— What is being asked —
Reproduce the listing below verbatim.

— Source data —
----------------

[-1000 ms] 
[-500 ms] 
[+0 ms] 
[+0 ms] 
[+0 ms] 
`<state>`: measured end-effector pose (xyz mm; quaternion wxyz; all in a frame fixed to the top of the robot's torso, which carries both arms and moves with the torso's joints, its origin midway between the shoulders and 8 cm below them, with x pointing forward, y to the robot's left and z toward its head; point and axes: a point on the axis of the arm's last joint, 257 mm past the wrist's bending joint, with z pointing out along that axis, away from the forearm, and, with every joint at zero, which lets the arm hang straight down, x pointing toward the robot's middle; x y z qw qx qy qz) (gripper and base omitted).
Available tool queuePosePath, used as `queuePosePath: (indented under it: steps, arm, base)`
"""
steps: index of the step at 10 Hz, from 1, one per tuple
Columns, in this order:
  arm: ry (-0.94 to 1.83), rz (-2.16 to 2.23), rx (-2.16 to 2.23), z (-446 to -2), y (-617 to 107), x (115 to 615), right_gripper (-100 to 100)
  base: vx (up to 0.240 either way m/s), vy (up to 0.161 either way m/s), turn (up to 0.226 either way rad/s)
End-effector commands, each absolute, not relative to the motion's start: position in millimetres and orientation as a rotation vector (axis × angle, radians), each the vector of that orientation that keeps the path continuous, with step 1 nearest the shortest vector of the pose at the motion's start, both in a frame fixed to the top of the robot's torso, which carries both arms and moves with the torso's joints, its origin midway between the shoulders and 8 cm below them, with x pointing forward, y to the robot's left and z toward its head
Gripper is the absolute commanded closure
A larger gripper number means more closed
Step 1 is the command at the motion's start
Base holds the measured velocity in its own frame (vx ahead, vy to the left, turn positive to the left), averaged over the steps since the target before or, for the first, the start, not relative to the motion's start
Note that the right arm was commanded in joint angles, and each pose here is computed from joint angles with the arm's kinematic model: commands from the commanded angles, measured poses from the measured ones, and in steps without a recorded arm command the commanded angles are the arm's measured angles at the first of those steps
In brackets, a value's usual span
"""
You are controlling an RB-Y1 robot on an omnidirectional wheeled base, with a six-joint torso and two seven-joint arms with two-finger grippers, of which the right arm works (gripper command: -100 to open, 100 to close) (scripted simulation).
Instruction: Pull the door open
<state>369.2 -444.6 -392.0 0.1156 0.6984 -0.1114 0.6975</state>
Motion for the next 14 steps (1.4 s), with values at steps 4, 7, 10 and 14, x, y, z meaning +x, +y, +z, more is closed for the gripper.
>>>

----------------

— Result —
[-1000 ms] 
[-500 ms] 
[+0 ms] 
[+0 ms] 
[+0 ms] 
`<state>`: measured end-effector pose (xyz mm; quaternion wxyz; all in a frame fixed to the top of the robot's torso, which carries both arms and moves with the torso's joints, its origin midway between the shoulders and 8 cm below them, with x pointing forward, y to the robot's left and z toward its head; point and axes: a point on the axis of the arm's last joint, 257 mm past the wrist's bending joint, with z pointing out along that axis, away from the forearm, and, with every joint at zero, which lets the arm hang straight down, x pointing toward the robot's middle; x y z qw qx qy qz) (gripper and base omitted).
Available tool queuePosePath, used as `queuePosePath: (indented under it: steps, arm, base)`
"""
steps: index of the step at 10 Hz, from 1, one per tuple
Columns, in this order:
  arm: ry (-0.94 to 1.83), rz (-2.16 to 2.23), rx (-2.16 to 2.23), z (-446 to -2), y (-617 to 107), x (115 to 615), right_gripper (-100 to 100)
  base: vx (up to 0.240 either way m/s), vy (up to 0.161 either way m/s), turn (up to 0.226 either way rad/s)
End-effector commands, each absolute, not relative to the motion's start: position in millimetres and orientation as a rotation vector (axis × angle, radians), each the vector of that orientation that keeps the path continuous, with step 1 nearest the shortest vector of the pose at the motion's start, both in a frame fixed to the top of the robot's torso, which carries both arms and moves with the torso's joints, its origin midway between the shoulders and 8 cm below them, with x pointing forward, y to the robot's left and z toward its head
Gripper is the absolute commanded closure
A larger gripper number means more closed
Step 1 is the command at the motion's start
Base holds the measured velocity in its own frame (vx ahead, vy to the left, turn positive to the left), averaged over the steps since the target before or, for the first, the start, not relative to the motion's start
Note that the right arm was commanded in joint angles, and each pose here is computed from joint angles with the arm's kinematic model: commands from the commanded angles, measured poses from the measured ones, and in steps without a recorded arm command the commanded angles are the arm's measured angles at the first of those steps
In brackets, a value's usual span
"""
You are controlling an RB-Y1 robot on an omnidirectional wheeled base, with a six-joint torso and two seven-joint arms with two-finger grippers, of which the right arm works (gripper command: -100 to open, 100 to close) (scripted simulation).
Instruction: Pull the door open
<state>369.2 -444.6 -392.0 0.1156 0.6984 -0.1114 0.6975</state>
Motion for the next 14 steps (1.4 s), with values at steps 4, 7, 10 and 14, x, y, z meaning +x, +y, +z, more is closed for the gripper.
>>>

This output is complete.